Records from a collection
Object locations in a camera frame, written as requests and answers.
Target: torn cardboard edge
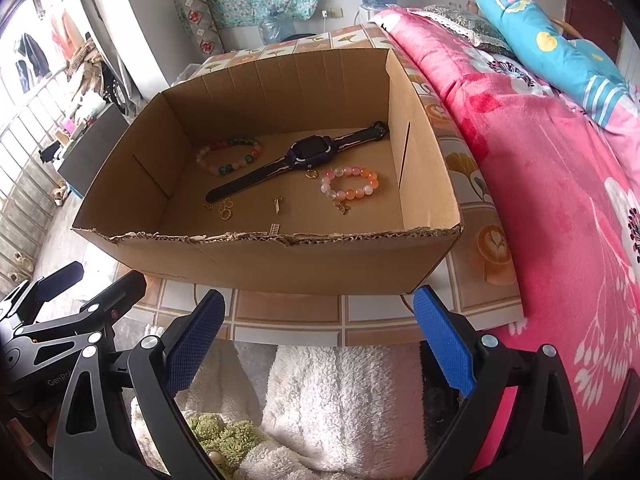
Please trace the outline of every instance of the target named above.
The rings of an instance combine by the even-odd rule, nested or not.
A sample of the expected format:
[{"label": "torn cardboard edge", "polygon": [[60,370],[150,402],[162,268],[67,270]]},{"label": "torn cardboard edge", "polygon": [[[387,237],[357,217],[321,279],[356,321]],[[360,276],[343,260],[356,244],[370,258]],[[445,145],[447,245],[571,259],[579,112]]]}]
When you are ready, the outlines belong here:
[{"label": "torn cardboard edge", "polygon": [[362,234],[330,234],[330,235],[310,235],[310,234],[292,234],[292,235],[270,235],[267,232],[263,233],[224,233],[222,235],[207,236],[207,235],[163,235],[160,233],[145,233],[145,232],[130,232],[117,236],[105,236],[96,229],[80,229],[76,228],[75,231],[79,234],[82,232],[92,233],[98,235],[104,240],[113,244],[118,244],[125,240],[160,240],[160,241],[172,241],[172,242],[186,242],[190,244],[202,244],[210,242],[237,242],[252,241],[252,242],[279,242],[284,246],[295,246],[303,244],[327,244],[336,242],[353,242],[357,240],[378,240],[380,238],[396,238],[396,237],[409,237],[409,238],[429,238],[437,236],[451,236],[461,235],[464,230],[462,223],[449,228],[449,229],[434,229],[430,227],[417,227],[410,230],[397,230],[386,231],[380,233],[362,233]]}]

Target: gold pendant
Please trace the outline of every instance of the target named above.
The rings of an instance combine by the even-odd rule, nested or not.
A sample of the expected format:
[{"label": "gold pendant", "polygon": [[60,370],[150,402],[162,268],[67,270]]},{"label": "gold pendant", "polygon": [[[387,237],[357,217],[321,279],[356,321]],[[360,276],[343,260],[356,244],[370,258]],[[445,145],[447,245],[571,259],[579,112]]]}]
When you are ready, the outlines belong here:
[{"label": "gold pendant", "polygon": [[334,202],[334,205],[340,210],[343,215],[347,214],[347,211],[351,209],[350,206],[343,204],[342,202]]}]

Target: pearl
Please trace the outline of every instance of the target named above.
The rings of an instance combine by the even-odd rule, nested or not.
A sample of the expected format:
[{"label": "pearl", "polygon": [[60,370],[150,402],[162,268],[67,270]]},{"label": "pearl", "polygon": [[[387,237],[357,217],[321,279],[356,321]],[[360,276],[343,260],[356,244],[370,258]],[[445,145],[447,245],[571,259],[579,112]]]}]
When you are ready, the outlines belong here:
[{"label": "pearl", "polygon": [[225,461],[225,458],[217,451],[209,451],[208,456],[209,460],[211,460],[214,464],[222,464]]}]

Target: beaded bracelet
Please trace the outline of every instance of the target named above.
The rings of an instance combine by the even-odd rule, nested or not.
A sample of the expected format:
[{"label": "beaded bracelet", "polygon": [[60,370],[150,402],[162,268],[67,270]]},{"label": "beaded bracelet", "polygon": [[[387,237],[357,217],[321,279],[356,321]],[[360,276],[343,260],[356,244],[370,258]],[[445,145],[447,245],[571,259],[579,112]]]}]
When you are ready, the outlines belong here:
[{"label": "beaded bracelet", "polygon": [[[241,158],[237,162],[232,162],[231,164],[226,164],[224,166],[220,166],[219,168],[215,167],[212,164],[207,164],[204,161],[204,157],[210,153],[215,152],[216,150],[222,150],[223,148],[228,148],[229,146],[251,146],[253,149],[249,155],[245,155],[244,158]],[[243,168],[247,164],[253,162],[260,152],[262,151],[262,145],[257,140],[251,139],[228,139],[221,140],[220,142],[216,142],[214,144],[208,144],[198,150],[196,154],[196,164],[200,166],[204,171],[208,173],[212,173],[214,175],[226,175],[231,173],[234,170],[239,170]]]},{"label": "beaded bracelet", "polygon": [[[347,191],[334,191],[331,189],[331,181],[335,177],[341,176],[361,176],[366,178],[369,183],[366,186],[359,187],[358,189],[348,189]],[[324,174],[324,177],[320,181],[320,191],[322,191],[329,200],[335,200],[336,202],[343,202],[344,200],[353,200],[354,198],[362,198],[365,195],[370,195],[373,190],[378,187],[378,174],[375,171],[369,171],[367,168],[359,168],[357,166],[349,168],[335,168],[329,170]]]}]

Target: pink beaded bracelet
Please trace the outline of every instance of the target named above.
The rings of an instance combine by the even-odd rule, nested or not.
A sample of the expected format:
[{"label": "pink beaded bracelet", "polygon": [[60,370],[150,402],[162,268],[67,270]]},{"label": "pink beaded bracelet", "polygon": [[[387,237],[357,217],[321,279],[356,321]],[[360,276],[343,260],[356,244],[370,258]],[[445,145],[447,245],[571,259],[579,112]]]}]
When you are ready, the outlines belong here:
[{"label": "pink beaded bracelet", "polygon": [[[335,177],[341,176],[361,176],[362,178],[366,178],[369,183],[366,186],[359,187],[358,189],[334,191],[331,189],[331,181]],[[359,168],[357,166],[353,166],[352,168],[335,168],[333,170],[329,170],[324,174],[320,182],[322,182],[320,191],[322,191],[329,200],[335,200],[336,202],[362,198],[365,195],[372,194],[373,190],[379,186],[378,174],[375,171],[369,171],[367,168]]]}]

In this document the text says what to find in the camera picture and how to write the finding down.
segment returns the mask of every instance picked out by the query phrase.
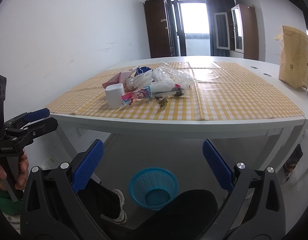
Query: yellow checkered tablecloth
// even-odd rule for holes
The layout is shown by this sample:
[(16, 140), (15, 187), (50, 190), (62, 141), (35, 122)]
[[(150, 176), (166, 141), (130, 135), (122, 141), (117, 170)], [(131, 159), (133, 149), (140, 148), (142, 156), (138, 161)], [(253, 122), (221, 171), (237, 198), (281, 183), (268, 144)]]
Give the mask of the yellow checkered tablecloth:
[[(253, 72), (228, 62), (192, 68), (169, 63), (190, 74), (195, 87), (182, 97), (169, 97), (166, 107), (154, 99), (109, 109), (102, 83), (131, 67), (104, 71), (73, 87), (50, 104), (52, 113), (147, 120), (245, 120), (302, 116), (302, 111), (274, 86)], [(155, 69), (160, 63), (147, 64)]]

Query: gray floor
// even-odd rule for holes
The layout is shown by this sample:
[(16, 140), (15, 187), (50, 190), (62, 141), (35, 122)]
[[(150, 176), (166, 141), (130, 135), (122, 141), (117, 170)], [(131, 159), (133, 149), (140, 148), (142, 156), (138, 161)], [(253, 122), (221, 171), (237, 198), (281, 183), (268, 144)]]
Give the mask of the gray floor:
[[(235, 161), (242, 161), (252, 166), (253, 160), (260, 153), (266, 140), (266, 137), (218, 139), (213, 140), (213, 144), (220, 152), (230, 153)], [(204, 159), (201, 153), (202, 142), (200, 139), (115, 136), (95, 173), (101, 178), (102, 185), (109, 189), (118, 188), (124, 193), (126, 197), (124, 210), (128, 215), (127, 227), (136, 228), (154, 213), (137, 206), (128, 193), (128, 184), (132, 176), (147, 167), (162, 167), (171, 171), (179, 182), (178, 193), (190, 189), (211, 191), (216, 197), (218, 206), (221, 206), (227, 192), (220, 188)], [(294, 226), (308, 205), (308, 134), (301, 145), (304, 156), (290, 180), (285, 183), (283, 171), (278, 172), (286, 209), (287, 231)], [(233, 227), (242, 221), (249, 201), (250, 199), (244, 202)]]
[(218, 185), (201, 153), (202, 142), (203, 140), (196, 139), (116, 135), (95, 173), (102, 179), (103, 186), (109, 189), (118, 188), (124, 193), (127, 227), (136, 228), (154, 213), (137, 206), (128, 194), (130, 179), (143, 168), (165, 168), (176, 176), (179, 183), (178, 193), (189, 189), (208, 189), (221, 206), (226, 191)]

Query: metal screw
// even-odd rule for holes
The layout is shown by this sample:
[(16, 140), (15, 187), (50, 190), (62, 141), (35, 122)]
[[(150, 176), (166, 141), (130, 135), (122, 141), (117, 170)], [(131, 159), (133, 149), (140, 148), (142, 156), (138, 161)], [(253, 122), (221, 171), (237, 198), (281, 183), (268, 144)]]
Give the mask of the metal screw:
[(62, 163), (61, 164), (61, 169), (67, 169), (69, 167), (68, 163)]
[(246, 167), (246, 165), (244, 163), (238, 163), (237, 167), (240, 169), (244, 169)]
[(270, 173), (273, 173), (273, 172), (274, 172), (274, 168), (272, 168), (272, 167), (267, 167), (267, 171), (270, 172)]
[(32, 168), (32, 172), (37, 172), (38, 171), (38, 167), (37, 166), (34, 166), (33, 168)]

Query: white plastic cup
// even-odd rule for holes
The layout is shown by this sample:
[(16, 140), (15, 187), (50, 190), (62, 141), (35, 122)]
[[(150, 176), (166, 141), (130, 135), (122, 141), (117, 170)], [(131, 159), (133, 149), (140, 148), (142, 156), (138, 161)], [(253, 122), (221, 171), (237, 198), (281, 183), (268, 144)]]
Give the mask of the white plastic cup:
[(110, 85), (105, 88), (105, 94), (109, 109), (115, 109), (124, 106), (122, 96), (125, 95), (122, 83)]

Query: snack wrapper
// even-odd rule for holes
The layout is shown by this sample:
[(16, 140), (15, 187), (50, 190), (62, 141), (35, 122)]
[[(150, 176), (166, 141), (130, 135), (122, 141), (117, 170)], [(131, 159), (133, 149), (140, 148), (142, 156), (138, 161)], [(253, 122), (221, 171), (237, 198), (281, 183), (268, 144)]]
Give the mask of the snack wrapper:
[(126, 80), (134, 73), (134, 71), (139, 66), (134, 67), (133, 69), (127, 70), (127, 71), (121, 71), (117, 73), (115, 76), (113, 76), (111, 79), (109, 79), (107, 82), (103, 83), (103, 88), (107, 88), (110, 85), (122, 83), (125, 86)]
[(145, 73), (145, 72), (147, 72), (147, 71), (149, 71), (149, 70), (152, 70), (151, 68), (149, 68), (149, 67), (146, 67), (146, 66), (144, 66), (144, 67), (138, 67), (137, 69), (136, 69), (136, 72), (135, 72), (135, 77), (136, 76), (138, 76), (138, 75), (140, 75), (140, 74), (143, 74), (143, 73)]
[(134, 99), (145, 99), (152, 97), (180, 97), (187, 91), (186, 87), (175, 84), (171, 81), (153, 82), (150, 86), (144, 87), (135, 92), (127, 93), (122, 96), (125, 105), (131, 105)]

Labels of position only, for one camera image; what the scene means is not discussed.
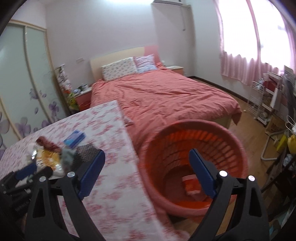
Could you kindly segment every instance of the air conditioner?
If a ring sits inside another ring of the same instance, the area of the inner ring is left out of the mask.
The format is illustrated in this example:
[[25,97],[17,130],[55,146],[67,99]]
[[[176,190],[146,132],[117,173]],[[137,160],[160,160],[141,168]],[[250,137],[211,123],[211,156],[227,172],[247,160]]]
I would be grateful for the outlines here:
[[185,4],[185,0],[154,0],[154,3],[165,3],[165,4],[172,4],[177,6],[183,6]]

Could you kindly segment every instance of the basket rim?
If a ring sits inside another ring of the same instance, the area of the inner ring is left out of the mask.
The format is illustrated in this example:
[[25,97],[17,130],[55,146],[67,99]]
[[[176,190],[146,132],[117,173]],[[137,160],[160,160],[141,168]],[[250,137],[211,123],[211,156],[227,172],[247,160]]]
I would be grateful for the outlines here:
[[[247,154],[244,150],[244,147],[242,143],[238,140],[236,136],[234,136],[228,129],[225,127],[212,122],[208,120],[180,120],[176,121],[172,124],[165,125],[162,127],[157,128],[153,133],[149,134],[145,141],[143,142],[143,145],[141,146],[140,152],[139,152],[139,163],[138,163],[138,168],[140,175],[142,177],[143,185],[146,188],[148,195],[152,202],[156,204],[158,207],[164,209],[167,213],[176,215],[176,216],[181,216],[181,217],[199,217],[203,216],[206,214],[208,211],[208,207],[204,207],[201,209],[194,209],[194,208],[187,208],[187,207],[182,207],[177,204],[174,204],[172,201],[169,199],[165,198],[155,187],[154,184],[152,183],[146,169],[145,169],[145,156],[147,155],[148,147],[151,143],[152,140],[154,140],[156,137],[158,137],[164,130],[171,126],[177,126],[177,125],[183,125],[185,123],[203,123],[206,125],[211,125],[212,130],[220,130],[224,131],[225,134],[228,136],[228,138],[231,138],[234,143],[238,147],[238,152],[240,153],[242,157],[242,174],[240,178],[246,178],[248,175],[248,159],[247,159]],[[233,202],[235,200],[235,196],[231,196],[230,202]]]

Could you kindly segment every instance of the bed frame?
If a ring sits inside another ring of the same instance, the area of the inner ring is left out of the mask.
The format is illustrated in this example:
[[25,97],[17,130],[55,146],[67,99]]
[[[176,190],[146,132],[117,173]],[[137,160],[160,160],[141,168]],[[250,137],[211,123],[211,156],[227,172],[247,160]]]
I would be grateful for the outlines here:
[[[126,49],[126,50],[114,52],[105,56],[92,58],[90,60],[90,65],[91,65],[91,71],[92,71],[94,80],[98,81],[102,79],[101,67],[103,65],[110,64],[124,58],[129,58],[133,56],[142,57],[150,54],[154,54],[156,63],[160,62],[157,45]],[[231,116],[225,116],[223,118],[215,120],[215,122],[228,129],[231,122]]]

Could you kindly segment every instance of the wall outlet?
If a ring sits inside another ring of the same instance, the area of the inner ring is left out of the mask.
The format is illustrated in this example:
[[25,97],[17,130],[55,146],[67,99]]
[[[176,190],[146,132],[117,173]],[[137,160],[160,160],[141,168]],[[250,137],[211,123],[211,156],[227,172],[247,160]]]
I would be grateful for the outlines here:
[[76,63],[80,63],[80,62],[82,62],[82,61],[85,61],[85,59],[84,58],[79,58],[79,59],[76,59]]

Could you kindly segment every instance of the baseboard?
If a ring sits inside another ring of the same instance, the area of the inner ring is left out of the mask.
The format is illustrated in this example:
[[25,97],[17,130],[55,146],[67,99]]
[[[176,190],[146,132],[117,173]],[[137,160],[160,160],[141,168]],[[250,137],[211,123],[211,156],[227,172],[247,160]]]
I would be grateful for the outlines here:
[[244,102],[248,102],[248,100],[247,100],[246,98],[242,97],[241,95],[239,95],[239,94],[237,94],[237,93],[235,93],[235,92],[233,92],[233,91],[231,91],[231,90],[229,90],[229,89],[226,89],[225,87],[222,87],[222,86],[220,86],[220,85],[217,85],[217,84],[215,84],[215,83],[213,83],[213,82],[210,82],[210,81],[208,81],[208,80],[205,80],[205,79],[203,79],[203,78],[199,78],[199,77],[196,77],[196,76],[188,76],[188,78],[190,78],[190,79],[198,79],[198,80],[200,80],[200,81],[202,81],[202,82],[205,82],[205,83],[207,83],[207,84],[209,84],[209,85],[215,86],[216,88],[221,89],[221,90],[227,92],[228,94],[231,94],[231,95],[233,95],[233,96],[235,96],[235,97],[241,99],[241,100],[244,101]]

- WHAT YOU NEED TO DO -
Note each line above that contains "Could" and copy it out.

- EXERCISE RESULT -
Could you kindly segment every instance of the air conditioner?
Could you kindly segment every instance of the basket rim?
Could you kindly segment every instance of the bed frame?
Could you kindly segment every instance of the wall outlet?
Could you kindly segment every instance of the baseboard?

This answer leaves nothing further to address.